Work item
Pick every line from the data below that contains the string "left" and copy it.

Data block
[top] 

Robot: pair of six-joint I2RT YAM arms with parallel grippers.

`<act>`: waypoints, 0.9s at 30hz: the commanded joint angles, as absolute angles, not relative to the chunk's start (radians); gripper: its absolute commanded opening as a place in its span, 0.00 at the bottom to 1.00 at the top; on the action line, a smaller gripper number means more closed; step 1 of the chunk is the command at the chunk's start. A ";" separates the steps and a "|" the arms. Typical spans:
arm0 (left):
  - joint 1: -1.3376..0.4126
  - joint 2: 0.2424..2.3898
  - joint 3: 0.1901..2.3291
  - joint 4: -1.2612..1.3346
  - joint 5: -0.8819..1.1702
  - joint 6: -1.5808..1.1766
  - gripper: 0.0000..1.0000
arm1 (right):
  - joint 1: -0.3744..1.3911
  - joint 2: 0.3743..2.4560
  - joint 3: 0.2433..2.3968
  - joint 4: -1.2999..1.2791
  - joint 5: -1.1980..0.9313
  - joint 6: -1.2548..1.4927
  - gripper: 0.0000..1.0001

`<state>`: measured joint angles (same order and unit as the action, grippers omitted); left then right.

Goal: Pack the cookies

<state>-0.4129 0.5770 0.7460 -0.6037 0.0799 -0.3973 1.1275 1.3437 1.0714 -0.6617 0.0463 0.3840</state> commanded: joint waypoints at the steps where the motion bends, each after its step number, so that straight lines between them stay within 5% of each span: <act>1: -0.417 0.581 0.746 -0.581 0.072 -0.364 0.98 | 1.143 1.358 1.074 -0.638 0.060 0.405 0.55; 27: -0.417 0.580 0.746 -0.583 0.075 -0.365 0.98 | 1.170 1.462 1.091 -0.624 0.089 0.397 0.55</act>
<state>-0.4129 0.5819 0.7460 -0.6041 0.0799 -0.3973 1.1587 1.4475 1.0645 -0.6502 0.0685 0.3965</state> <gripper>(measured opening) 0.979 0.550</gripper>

Solution
arm0 (left):
`<state>`: measured joint angles (same order and unit as the action, grippers omitted); left then right.

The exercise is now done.